MATERIAL SUPPLIED:
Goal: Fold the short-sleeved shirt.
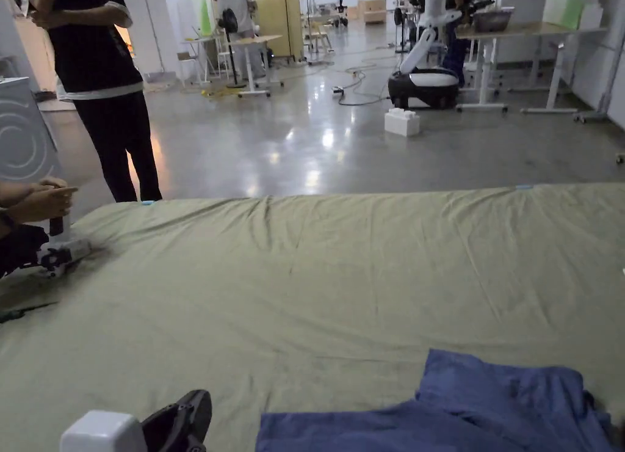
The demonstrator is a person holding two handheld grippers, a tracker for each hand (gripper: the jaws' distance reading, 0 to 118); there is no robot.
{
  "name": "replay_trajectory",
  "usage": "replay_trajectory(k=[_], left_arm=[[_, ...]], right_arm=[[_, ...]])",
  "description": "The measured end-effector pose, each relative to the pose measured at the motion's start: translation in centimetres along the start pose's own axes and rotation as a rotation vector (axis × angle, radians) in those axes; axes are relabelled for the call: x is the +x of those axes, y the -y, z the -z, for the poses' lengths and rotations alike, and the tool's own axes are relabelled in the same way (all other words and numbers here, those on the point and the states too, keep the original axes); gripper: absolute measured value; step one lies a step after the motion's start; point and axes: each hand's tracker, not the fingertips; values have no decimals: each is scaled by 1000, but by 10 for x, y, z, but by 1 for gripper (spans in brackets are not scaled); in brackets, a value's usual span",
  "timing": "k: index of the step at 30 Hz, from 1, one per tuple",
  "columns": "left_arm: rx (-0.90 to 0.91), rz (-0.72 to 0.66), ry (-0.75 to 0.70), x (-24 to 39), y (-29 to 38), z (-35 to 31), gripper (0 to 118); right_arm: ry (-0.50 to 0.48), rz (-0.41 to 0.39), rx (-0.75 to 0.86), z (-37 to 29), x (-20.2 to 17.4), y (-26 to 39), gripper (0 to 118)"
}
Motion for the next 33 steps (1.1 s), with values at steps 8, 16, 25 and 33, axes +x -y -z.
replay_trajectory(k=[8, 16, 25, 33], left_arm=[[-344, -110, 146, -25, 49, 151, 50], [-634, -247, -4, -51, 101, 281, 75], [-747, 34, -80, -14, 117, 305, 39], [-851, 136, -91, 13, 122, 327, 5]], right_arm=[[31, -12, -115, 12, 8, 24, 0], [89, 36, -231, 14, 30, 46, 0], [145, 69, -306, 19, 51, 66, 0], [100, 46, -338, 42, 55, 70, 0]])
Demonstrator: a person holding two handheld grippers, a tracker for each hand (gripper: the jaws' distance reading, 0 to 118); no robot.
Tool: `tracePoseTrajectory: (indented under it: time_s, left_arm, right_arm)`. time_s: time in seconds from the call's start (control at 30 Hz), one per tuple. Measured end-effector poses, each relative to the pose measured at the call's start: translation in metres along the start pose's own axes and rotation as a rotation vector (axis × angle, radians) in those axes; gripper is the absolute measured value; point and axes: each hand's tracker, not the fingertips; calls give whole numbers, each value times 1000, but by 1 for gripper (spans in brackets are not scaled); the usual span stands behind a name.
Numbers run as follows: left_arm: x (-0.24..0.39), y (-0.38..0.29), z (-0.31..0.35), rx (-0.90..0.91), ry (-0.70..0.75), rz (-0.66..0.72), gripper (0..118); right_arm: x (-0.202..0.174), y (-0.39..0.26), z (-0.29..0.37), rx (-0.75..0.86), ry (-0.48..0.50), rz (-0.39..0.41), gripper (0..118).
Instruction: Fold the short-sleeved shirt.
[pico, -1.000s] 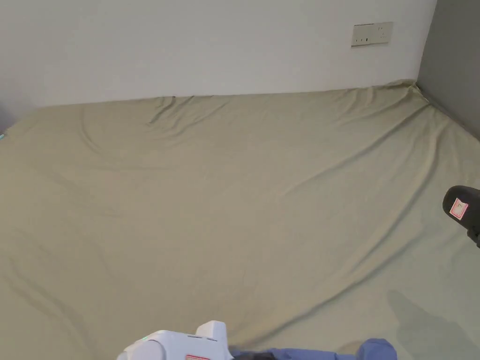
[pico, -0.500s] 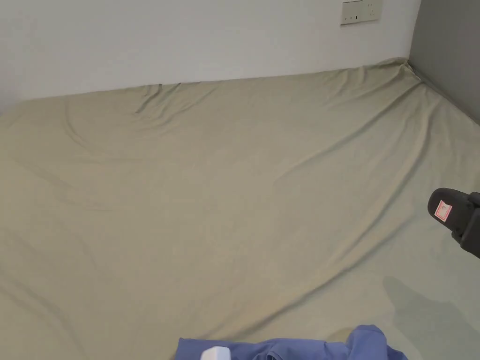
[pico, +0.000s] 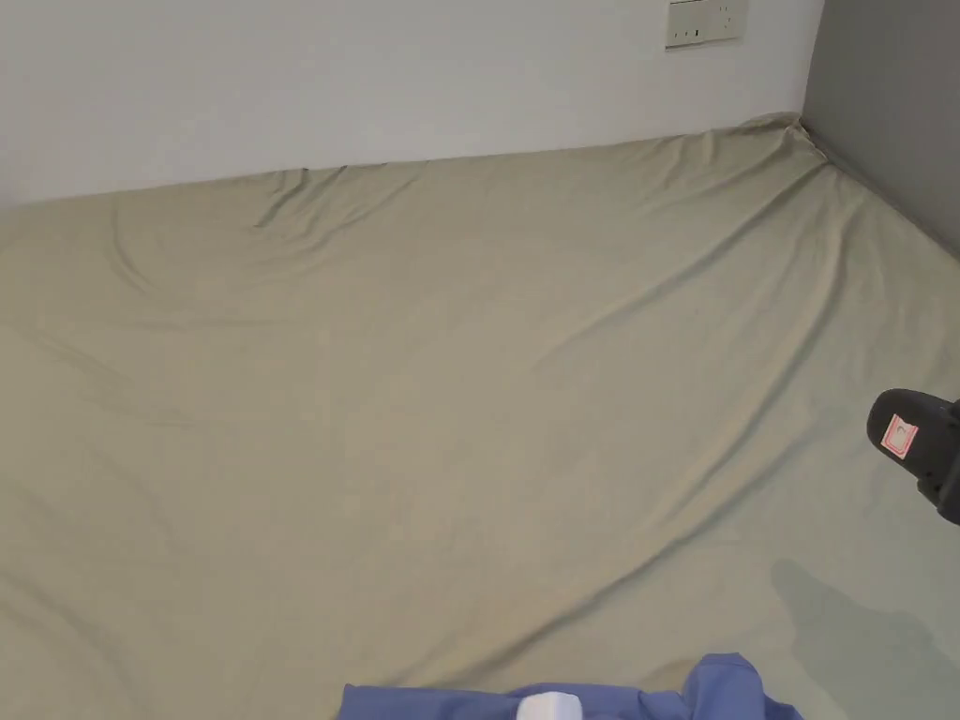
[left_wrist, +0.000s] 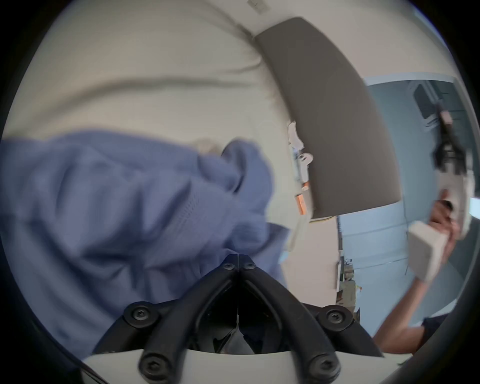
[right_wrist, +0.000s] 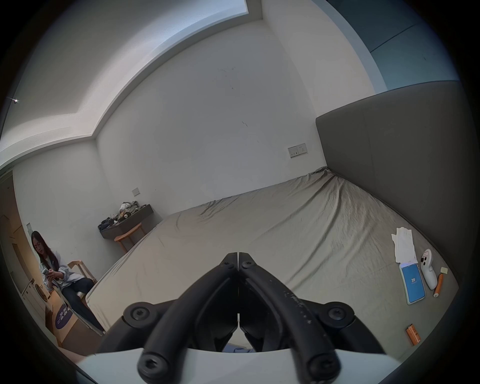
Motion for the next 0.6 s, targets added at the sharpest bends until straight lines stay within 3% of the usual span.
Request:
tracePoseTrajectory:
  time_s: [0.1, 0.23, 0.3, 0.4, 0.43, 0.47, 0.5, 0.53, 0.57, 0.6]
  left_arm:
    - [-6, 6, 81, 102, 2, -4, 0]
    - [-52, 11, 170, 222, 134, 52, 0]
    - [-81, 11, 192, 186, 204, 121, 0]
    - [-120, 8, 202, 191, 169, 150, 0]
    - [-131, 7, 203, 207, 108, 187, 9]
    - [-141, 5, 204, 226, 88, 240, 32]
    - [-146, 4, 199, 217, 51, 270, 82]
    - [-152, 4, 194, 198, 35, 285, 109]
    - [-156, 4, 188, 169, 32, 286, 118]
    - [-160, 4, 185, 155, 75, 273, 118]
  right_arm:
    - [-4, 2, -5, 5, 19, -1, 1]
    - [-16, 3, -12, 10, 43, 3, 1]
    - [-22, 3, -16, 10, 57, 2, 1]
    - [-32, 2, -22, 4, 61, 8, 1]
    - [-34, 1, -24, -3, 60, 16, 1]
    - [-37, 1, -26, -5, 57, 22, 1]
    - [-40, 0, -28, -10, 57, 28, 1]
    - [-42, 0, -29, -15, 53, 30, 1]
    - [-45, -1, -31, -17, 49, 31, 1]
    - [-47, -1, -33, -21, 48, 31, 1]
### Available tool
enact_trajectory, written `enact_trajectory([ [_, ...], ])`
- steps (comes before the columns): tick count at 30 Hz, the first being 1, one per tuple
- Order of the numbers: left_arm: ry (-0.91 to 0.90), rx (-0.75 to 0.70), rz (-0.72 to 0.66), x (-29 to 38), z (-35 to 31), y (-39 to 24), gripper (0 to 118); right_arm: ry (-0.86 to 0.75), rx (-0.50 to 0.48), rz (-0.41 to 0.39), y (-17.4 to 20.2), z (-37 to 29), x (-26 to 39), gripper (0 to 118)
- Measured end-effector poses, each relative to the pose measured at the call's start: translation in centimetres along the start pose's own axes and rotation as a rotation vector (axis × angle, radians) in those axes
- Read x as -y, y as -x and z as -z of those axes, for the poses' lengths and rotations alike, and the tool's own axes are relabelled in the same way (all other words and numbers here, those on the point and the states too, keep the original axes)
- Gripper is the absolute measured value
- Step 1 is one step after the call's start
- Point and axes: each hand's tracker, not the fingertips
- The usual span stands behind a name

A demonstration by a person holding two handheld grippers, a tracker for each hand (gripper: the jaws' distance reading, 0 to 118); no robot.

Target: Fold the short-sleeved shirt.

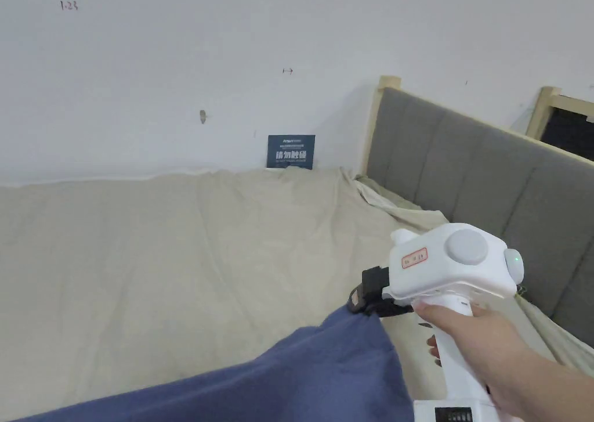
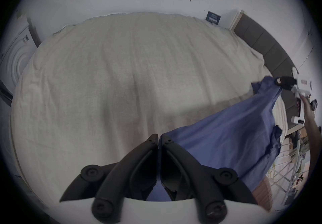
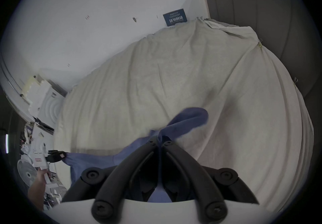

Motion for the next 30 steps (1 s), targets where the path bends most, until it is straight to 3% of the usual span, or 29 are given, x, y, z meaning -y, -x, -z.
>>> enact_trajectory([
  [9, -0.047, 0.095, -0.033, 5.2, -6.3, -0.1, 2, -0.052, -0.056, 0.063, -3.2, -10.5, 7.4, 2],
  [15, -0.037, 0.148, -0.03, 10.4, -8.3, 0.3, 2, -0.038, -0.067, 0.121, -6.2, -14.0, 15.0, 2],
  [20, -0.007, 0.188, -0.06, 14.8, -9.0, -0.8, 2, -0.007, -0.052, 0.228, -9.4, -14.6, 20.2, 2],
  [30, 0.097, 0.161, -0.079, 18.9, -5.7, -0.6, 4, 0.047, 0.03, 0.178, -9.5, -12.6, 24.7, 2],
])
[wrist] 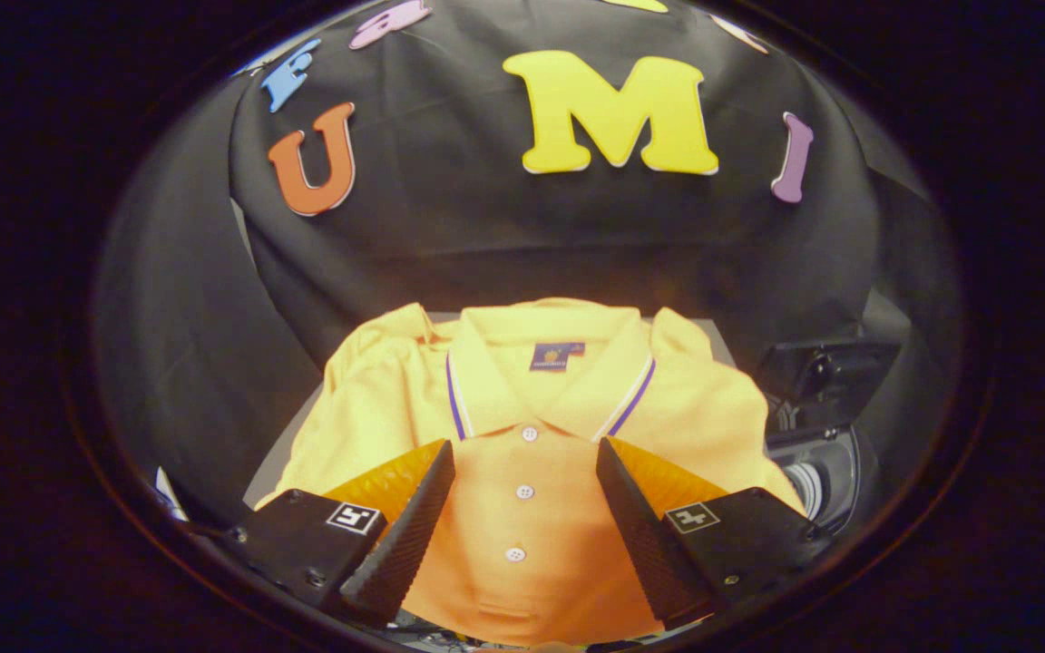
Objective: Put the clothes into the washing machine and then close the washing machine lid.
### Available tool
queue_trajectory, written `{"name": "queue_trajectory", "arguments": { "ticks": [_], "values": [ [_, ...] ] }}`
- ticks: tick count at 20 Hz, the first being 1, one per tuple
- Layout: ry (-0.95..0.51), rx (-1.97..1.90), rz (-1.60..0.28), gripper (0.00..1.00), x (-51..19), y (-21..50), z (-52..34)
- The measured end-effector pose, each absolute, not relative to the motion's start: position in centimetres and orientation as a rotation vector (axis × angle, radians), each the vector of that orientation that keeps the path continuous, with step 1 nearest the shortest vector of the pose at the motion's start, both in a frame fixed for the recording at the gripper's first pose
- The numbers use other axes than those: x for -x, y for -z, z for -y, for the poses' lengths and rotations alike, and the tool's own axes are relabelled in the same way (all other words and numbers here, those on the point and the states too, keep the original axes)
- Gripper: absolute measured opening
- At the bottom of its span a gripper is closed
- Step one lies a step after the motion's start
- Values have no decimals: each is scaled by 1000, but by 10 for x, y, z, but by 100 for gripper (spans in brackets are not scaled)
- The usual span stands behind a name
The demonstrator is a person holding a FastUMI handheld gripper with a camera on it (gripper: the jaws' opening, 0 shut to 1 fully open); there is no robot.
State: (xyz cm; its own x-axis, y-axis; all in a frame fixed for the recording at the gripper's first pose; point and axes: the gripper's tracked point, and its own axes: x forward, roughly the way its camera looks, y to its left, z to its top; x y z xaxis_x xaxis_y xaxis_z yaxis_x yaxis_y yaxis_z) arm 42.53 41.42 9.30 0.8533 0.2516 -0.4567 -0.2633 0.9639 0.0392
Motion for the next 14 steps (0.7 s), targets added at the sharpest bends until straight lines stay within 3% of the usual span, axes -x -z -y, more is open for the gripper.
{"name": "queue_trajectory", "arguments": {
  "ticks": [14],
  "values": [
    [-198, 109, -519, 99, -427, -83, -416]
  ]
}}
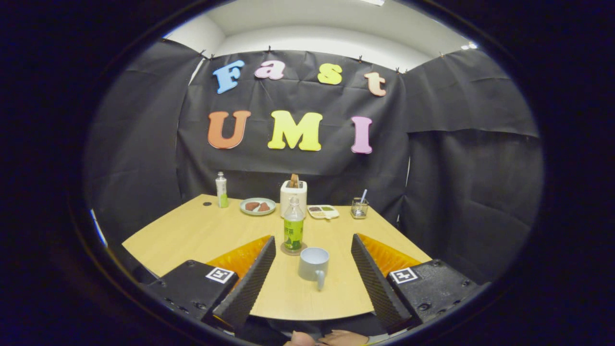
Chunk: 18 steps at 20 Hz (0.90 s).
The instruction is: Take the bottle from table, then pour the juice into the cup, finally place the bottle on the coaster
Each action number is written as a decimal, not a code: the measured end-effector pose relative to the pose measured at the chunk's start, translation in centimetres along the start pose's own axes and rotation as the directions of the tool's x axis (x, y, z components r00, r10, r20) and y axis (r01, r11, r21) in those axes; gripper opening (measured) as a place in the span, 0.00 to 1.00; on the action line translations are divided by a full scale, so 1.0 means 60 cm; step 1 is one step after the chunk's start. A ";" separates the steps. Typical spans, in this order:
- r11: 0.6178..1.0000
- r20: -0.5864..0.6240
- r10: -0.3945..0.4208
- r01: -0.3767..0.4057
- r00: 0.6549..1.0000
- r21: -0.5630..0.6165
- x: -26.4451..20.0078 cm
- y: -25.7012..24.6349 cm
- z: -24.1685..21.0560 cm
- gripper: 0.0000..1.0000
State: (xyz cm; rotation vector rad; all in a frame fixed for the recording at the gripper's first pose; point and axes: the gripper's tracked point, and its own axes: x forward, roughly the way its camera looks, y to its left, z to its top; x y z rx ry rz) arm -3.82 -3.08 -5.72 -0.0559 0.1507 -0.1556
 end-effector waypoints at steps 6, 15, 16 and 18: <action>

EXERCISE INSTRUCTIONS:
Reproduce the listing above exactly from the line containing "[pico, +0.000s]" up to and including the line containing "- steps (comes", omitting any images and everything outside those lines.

TASK RESULT:
[pico, +0.000s] 
[left_wrist, +0.000s] 
[right_wrist, +0.000s] 
Motion for the next 0.6 s, targets added at the sharpest bends until straight lines stay within 3% of the usual span.
Request:
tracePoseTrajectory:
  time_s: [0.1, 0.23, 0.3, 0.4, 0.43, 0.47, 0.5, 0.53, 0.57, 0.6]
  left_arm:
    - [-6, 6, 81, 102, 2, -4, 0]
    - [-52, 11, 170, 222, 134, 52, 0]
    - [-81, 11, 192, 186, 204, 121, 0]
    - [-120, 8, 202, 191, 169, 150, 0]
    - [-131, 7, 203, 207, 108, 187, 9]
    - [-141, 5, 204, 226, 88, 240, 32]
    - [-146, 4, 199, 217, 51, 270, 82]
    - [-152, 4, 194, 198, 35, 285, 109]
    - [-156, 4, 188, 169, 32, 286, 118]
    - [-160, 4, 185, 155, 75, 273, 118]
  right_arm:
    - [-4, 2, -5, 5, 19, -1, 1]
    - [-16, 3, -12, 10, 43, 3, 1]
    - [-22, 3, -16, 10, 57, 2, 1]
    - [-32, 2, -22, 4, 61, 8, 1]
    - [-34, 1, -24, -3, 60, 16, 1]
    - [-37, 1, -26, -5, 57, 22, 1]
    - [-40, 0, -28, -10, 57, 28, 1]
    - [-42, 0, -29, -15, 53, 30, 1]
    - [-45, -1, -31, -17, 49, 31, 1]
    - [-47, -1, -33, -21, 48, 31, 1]
### Available tool
enact_trajectory, written `enact_trajectory([ [_, ...], ])`
- steps (comes before the columns): tick count at 30 Hz, the first being 1, one per tuple

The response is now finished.